_What you have to do_
The response must consist of the lines below from the one with "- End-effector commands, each" through the one with "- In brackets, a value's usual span", exactly as they appear and with both ends kept.

──────── Information given ────────

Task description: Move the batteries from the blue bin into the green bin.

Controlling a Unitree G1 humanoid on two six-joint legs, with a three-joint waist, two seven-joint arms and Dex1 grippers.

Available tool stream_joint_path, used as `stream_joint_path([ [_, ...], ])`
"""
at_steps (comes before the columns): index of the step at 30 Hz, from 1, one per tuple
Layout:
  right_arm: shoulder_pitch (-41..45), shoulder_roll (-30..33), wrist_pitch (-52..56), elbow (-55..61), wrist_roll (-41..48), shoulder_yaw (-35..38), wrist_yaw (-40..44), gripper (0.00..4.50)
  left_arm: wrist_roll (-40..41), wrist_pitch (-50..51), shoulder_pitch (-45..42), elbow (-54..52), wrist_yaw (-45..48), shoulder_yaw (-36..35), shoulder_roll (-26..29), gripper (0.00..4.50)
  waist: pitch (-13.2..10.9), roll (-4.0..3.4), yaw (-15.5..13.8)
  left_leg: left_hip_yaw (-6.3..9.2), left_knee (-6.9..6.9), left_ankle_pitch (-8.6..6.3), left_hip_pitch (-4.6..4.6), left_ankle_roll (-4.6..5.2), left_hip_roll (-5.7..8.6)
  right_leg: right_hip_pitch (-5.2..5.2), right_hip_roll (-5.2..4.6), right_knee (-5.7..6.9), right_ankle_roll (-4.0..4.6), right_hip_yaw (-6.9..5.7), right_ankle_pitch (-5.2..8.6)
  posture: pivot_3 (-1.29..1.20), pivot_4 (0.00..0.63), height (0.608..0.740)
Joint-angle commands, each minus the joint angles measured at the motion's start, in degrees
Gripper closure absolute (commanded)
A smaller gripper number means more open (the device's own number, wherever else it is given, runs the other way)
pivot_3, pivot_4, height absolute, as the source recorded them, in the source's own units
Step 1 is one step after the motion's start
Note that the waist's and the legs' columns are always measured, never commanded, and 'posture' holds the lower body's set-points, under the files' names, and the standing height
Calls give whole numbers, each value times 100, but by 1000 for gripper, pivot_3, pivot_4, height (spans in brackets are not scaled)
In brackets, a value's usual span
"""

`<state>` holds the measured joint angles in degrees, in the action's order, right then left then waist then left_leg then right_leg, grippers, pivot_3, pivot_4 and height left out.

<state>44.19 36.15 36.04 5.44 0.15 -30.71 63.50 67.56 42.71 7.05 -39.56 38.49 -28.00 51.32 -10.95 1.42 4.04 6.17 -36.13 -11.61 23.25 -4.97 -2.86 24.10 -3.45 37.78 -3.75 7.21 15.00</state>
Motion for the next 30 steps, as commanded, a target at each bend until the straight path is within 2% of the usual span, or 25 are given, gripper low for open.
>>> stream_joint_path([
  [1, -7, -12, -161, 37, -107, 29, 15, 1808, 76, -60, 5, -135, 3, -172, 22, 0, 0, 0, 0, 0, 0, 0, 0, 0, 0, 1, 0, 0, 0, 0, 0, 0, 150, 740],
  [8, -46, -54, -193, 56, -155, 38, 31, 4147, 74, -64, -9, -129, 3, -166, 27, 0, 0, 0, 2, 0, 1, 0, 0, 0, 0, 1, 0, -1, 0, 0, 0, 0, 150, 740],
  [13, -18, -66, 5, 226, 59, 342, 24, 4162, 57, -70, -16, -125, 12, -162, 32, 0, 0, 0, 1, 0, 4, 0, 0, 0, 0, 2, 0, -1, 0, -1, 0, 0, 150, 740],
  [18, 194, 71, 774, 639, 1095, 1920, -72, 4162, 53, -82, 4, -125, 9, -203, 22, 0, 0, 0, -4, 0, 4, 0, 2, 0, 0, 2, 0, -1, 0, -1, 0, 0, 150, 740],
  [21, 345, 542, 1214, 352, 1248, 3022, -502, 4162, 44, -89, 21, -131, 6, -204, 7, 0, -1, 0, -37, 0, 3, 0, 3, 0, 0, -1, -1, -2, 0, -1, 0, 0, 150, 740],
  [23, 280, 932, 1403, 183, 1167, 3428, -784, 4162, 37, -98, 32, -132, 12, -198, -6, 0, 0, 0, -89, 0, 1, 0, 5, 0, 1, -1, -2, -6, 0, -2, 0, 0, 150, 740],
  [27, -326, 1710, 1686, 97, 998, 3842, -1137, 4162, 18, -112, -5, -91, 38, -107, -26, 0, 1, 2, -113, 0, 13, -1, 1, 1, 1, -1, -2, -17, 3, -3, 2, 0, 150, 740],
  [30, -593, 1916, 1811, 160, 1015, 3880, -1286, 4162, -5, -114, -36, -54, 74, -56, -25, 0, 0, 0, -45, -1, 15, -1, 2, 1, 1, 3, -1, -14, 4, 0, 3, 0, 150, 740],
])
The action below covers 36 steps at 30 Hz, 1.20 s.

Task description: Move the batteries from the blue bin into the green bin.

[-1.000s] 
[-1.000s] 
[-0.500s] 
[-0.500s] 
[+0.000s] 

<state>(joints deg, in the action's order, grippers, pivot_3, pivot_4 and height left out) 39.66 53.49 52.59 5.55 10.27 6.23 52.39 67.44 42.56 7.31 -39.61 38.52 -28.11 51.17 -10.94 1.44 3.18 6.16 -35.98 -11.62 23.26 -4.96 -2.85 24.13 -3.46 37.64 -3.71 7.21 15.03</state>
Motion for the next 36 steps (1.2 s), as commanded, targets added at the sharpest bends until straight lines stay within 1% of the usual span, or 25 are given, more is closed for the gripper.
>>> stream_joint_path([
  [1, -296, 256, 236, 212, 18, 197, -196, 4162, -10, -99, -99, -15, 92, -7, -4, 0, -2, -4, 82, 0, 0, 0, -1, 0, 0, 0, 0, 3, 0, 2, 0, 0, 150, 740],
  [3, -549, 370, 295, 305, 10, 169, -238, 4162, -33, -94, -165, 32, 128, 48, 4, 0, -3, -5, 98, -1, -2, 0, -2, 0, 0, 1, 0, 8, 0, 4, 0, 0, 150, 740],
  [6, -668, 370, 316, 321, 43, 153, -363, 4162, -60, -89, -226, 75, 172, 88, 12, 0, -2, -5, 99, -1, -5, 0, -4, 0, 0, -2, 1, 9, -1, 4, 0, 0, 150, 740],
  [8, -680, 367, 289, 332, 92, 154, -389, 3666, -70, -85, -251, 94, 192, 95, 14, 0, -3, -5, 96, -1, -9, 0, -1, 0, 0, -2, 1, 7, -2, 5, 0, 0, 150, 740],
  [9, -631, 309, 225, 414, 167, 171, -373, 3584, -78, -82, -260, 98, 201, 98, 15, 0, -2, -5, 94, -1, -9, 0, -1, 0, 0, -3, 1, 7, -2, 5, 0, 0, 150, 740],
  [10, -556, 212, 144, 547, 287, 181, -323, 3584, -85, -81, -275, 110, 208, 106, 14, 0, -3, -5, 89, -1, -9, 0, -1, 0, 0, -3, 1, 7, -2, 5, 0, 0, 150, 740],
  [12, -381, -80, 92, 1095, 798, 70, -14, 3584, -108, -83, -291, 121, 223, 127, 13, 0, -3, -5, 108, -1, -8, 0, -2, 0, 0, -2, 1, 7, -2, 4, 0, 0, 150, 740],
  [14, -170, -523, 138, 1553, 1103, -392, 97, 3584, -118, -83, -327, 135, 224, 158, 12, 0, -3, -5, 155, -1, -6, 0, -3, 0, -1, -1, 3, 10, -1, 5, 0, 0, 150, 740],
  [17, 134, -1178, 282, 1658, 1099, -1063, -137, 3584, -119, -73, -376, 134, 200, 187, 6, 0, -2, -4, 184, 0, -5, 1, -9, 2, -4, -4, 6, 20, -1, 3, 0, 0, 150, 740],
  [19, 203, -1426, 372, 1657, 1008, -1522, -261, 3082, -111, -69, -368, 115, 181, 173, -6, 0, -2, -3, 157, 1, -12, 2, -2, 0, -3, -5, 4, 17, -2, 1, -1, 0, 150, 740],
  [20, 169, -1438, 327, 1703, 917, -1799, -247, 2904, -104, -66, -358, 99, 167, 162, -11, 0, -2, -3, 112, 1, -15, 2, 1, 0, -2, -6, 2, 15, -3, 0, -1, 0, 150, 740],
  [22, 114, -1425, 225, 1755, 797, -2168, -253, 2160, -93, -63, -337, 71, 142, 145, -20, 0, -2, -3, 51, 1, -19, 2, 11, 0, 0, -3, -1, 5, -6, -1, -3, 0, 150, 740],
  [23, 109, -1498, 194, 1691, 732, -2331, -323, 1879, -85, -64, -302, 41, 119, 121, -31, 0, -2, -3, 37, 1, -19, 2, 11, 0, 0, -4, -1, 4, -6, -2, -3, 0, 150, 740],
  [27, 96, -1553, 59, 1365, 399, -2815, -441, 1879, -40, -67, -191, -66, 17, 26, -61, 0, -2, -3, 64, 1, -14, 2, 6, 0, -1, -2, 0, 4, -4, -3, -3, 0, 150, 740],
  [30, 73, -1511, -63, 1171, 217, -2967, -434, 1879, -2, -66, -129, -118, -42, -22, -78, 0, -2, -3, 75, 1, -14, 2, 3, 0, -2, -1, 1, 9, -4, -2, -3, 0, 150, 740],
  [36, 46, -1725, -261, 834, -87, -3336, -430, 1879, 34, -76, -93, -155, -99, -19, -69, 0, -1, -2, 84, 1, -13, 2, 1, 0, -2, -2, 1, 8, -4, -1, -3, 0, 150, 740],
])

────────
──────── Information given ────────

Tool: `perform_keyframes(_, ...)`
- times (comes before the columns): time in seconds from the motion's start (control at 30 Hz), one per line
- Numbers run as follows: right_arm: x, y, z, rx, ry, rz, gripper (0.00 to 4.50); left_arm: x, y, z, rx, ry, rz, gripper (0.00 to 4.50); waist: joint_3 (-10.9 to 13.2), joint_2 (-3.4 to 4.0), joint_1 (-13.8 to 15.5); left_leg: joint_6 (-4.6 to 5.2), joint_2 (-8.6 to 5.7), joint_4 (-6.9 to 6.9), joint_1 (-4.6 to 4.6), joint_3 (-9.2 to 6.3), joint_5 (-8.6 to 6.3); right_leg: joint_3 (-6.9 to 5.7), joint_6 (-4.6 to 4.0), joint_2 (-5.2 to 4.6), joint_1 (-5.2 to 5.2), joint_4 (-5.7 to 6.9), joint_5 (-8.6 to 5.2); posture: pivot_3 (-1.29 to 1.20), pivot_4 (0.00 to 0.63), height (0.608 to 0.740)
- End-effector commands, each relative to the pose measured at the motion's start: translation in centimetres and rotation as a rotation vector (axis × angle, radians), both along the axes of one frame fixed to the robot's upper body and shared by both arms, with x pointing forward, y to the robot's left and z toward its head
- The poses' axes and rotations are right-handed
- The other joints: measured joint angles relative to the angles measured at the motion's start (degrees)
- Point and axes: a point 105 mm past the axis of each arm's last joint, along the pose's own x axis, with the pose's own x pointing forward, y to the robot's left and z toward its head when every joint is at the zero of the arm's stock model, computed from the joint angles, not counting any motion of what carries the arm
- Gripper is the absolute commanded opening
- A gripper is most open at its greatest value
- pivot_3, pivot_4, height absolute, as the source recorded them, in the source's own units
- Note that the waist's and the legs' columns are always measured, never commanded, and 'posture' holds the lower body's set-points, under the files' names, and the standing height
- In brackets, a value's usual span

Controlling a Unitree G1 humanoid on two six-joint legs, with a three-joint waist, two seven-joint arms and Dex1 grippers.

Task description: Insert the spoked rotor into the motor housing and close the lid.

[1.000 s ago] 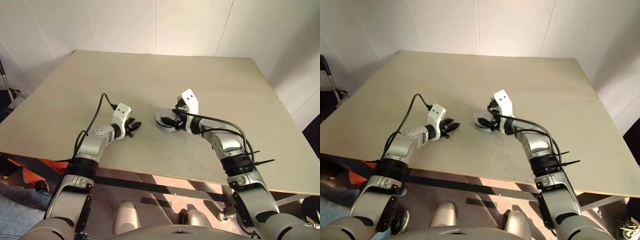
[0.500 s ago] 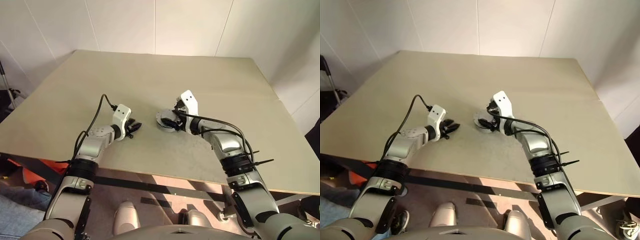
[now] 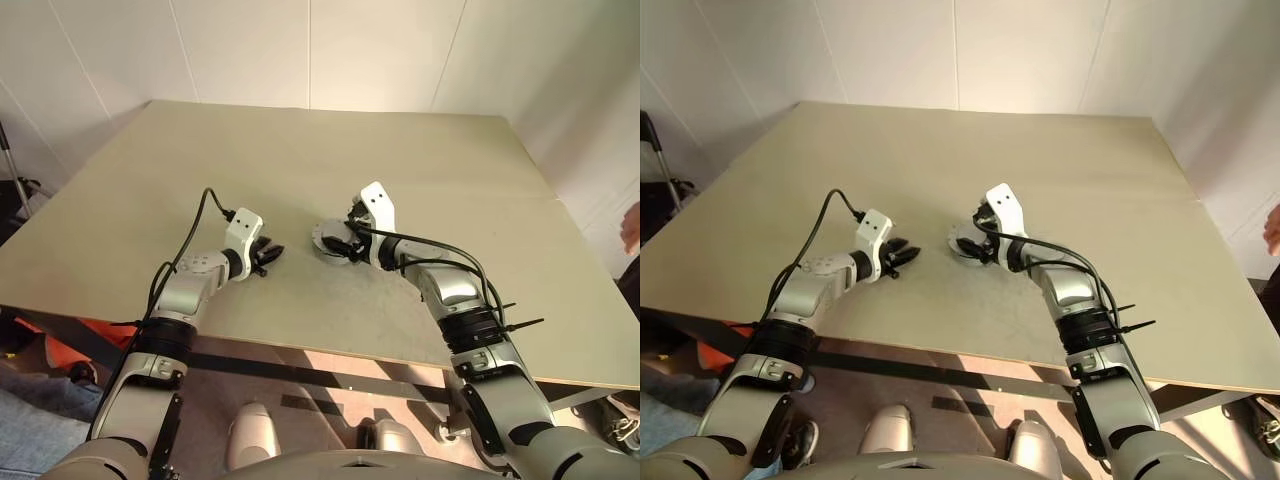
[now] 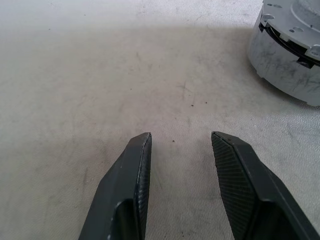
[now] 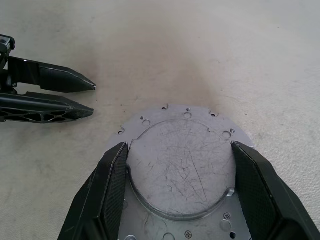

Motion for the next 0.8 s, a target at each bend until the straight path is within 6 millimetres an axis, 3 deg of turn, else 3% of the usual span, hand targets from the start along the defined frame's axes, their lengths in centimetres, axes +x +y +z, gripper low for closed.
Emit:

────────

_Result for this task_
- End-effector commands, each relative to the pose measured at the motion's start: translation in centimetres and rotation as a rotation vector (axis × angle, radians), both along the axes of one frame fixed to the robot's upper body and shared by both arms, with x pointing forward, y to the robot's left and z toward its head
- The poses' axes and rotations are right-handed
- The other joints: measured joint angles relative to the angles measured at the motion's start (degrees)
- Point and axes: a point 105 mm past the axis of each arm's last joint, along the pose's own x axis, with the pose's own x pointing forward, y to the robot's left and z toward its head when every joint is at the zero of the arm's stock model, computed from the joint angles, not counting any motion of what carries the arm
- Gripper is the absolute commanded opening
- A gripper is most open at its greatest value
- pivot_3, pivot_4, height absolute, as the source recorded them, in the source's own units
- Note that the waist's and the legs' columns are always measured, never commanded, and 'posture' holds the lower body's set-points, under the files' names, and the standing height
- In brackets, a value's usual span

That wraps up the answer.